Spiny Waterflea

Spiny waterflea is a species of zooplankton that measures up to 1.5 centimetres in length. It is not native to Ontario and threatens the environment and even the economy.  

Why they are harmful

Spiny waterfleas are not harmful to humans or pets, do not carry disease, and do not affect lake water quality for swimming.  However, their presence can be harmful to our ecosystems.

  • Spiny water fleas affect our fish populations by threatening their food source.
  • Spiny waterfleas can get caught in fishing lines and downrigger cables.
  • Dense clusters of spiny waterfleas can disrupt residential water intake lines.

Spiny waterfleas reproduce very quickly and there is currently no way to remove them from a lake.

How spiny waterfleas get into our lakes

Spiny waterfleas have been observed in McCharles Lake, Lake Nepahwin, Panache Lake, Lake Wanapitae and Wavy Lake. 

They are spread through watercraft, equipment and swimsuits that have been used in an affected lake, and have not been properly cleaned before being used in another body of water.

What you can do

  • Wash your bathing suit in hot water if you have been swimming in an affected lake.
  • Inspect your boat and equipment and remove all plants and mud, and properly dispose of them at least 30 metres from the water.
  • Drain water from the motor, live well, bilge and transom wells while on land.
  • Do not release live bait. It is illegal to release live baitfish from one water body into another.
  • Rinse your boat and equipment with hot water or spray them with high pressure water or dry them in the sun for at least five days.
  • Soak hard-to-clean fishing equipment and nets in hot water for ten minutes.

What the City is doing

The City’s Lake Water Quality Program aims to educate the public on the threat of invasive species and what you can do to help. We work with individual lake stewardship groups and the Greater Sudbury Watershed Alliance to promote these messages.  
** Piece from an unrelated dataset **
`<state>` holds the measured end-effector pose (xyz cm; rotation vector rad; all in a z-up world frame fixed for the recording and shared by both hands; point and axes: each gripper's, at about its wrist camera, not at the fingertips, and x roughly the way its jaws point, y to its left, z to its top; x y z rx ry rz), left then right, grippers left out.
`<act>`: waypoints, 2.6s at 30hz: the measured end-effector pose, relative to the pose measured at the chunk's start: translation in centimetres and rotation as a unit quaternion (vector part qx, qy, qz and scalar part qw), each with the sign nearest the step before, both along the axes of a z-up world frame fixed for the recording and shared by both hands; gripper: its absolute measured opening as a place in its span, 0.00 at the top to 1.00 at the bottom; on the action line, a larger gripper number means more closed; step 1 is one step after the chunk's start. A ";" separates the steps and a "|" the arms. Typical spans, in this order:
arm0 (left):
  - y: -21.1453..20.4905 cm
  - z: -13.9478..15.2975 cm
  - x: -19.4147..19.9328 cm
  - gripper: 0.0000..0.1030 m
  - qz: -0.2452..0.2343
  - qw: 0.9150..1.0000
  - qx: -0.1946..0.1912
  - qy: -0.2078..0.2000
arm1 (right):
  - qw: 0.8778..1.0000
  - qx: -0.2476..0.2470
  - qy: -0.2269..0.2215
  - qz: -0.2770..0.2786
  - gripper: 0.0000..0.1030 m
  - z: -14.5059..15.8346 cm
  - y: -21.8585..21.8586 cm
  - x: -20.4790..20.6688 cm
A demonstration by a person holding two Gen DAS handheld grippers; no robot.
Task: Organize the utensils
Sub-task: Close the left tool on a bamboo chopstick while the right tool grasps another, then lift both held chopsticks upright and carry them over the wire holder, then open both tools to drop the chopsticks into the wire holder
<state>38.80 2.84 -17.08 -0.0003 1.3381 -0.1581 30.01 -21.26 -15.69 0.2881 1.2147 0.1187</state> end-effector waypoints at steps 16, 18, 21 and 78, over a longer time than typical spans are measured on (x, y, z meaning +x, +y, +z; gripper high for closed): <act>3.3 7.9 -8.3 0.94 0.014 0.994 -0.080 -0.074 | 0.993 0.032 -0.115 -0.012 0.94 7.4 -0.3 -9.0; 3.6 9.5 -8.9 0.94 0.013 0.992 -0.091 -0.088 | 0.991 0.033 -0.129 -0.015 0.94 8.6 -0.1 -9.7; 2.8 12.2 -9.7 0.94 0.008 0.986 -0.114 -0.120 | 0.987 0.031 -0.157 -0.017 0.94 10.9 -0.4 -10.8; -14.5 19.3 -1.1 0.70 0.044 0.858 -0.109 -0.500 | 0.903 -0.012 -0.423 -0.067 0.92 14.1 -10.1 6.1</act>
If there is a public beach on an affected lake, the City will work with lifeguard staff to inform swimmers about spiny waterfleas and the measures that can be taken to prevent their spread. 

Report Spiny Waterfleas

If you find spiny waterfleas, or think you may have found them in an area lake or water body, try to preserve the organism in rubbing alcohol. Call the Invading Species hotline at 1-800-563-7711 or the local Ministry of Natural Resources office at 705-564-7823.